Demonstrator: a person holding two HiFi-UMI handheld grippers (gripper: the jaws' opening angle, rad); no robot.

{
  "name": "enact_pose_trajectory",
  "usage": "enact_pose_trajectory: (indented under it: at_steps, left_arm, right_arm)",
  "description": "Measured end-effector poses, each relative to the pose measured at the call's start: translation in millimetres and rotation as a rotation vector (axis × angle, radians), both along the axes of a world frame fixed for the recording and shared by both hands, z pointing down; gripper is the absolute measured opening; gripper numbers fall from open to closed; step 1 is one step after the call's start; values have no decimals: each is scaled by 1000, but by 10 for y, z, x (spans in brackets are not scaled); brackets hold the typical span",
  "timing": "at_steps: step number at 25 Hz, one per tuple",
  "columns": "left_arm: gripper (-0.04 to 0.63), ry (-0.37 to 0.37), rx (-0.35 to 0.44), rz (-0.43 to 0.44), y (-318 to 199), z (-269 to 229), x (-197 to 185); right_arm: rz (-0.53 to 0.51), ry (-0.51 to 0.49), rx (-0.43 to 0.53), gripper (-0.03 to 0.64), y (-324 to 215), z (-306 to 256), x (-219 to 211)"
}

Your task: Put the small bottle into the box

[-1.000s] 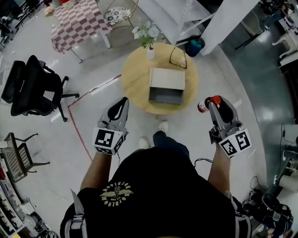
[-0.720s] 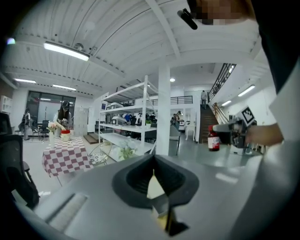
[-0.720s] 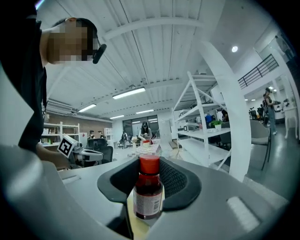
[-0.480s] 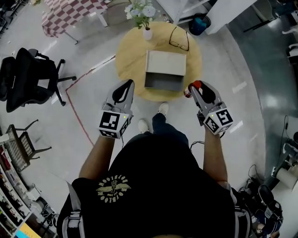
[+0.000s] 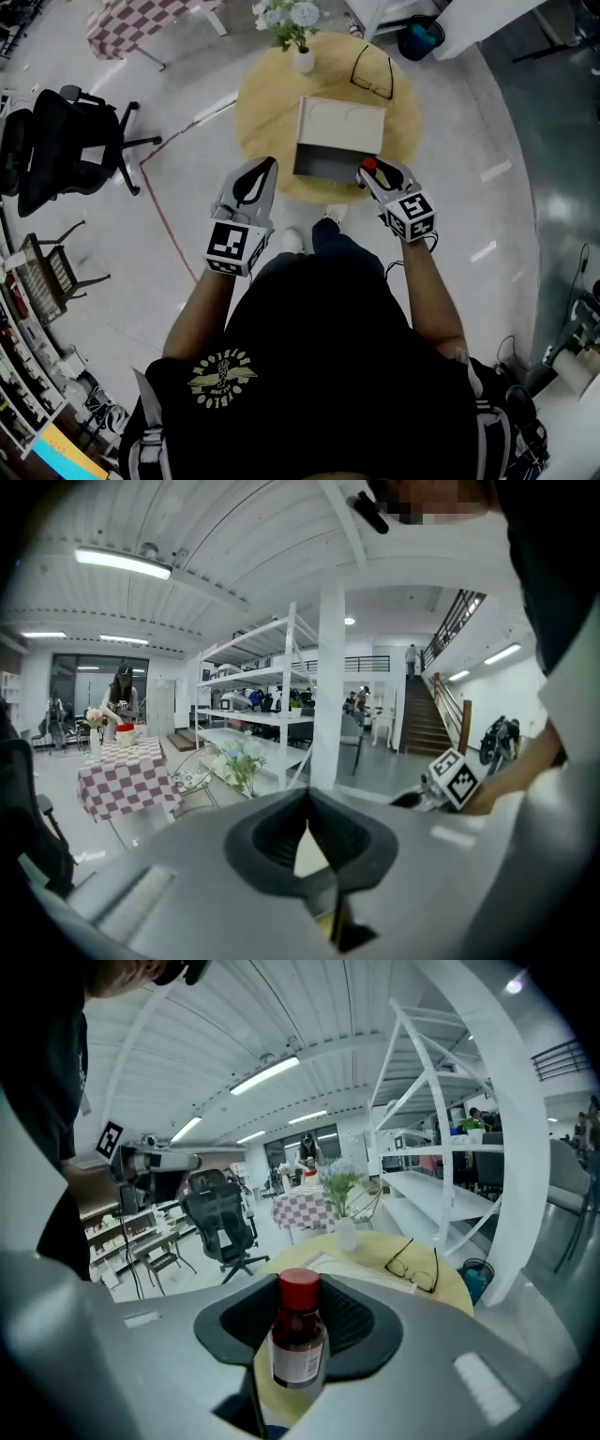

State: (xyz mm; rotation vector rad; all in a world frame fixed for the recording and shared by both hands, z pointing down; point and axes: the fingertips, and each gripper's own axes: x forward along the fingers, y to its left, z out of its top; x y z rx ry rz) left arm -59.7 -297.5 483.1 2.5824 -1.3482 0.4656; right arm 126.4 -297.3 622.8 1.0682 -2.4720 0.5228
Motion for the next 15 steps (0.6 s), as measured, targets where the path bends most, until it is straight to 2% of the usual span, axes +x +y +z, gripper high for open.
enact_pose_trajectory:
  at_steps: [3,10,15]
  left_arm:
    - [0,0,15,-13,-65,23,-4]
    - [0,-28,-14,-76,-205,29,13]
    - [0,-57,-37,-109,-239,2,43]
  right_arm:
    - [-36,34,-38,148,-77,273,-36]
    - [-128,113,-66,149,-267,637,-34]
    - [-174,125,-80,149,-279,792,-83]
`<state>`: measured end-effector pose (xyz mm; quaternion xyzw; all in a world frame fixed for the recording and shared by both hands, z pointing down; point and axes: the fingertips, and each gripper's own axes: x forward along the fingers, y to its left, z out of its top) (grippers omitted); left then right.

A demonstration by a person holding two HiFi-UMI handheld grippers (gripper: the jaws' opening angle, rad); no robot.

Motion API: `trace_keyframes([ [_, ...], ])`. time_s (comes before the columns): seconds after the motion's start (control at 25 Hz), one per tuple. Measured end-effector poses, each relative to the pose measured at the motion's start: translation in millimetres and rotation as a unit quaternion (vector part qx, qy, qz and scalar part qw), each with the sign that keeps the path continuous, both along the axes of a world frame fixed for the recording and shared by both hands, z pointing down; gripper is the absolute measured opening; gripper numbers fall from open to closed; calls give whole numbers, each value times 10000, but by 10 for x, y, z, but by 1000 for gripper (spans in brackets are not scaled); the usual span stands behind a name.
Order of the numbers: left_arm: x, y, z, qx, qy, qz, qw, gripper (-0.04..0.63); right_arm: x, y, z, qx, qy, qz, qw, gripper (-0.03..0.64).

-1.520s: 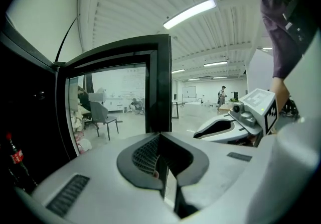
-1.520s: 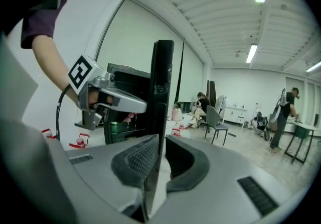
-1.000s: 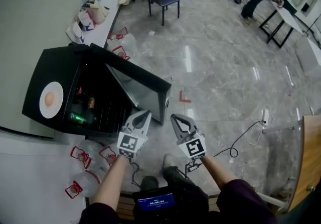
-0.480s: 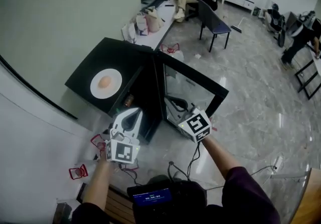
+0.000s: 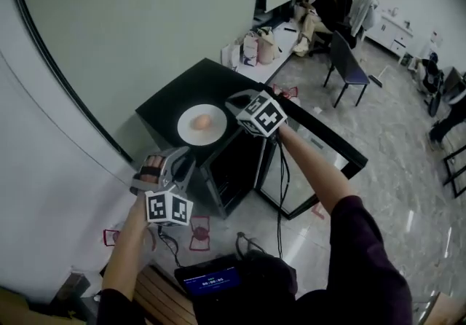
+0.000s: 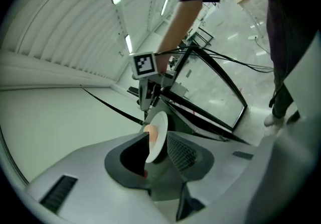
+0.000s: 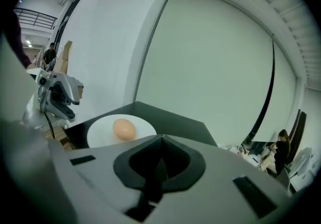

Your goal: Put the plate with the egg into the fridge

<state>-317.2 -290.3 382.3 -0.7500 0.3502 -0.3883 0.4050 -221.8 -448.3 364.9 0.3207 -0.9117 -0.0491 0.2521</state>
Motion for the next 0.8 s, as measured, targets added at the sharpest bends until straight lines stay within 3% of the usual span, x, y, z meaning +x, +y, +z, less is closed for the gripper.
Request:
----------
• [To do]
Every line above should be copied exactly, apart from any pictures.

• [Problem solution]
Demonstrator: a person holding two HiFi-UMI handheld grippers (gripper: the jaws' opening angle, rad); no robot.

{
  "name": "enact_pose_trajectory",
  "usage": "enact_pose_trajectory: (indented under it: at_steps, left_arm, right_arm)",
  "description": "Measured end-effector poses, each relative to the pose measured at the call's start: translation in millimetres and rotation as a rotation vector (axis × angle, radians), both along the axes of a world frame fixed for the recording and shared by both hands, z pointing down; gripper is the absolute measured opening; gripper numbers fall from open to closed; step 1 is one step after the call's start; values have no decimals: each is scaled by 1000, but by 10 for y, z, x (spans in brackets are not scaled); brackets hold the typical span",
  "timing": "at_steps: step number at 25 Hz, one per tuple",
  "columns": "left_arm: gripper (-0.04 to 0.63), ry (-0.37 to 0.37), rx (-0.35 to 0.44), rz (-0.43 to 0.44), y (-318 to 199), z (-269 to 229), x (-197 to 185); right_arm: rz (-0.53 to 0.51), ry (-0.51 to 0.49), rx (-0.43 to 0.53), gripper (-0.03 to 0.64), y (-324 to 215), z (-306 to 256), x (-219 to 211)"
}

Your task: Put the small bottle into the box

[-1.000s] 
[-0.720s] 
[-0.720s] 
[-0.480s] 
[+0.000s] 

State: (xyz mm; rotation vector rad; all in a world frame fixed for the recording and shared by both hands, z pointing down; point and axes: the fingertips, and each gripper's own axes: x forward along the fingers, y to its left, z out of its top; x y z rx ry rz) left arm -59.7 -297.5 483.1 2.5824 -1.3482 0.4656; right arm 126.4 -297.3 622.8 1.0682 -2.4720 0.5228
Motion for the next 15 steps (0.6 s), as measured, targets where the path bends most, until it is straight to 2% of the usual span, axes +x +y +z, gripper high for open.
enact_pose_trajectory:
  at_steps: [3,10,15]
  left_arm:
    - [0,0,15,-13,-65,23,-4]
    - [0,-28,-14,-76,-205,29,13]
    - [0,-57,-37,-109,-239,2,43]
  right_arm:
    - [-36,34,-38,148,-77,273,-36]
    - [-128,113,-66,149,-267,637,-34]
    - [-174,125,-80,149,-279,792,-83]
`<state>`: measured end-effector pose (xyz mm; quaternion xyzw; all in a world frame fixed for the recording and shared by both hands, z pointing down; point and axes: the fingertips, and each gripper's own axes: x forward along the fingers, y to its left, z out of its top) (grippers omitted); left then right.

A demonstration by a person holding two HiFi-UMI handheld grippers (gripper: the jaws' opening angle, rad); no robot.

Motion API: `trace_keyframes([ [_, ...], ])`. time_s (comes before the columns): seconds after the motion's start (control at 25 Hz), one per tuple. Measured end-effector poses, each relative to the pose measured at the motion's start: translation in millimetres and rotation as a unit quaternion (vector part qx, qy, qz and scalar part qw), each with the sign that keeps the path continuous, both along the axes of a world frame fixed for the recording and shared by both hands, z pointing down; gripper is the absolute measured opening; gripper numbers fall from open to closed; calls give whole numbers, each value times 10000, but by 10 for x, y, z, but by 1000 for gripper (spans in brackets are not scaled); the usual span stands behind a name.
Order of the numbers: left_arm: x, y, z, qx, qy, qz, qw, gripper (-0.04..0.63); right_arm: x, y, z, qx, qy, qz, qw, gripper (-0.03..0.64).

-1.520s: 
-1.520s: 
-1.000s: 
-0.480s: 
+0.000s: 
+0.000s: 
+0.000s: 

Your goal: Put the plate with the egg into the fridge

<state>-317.2 -290.3 382.3 -0.7500 0.3502 -0.3883 0.4050 -221.8 -448.3 364.9 0.3207 -0.9117 -0.0491 0.2521</state>
Motion for the next 0.8 s, as measured, targets added at the sharpest bends until straight lines stay within 3% of the usual span, x, y, z meaning +x, +y, +z, less is closed for the gripper.
Request:

This exercise requires no further output.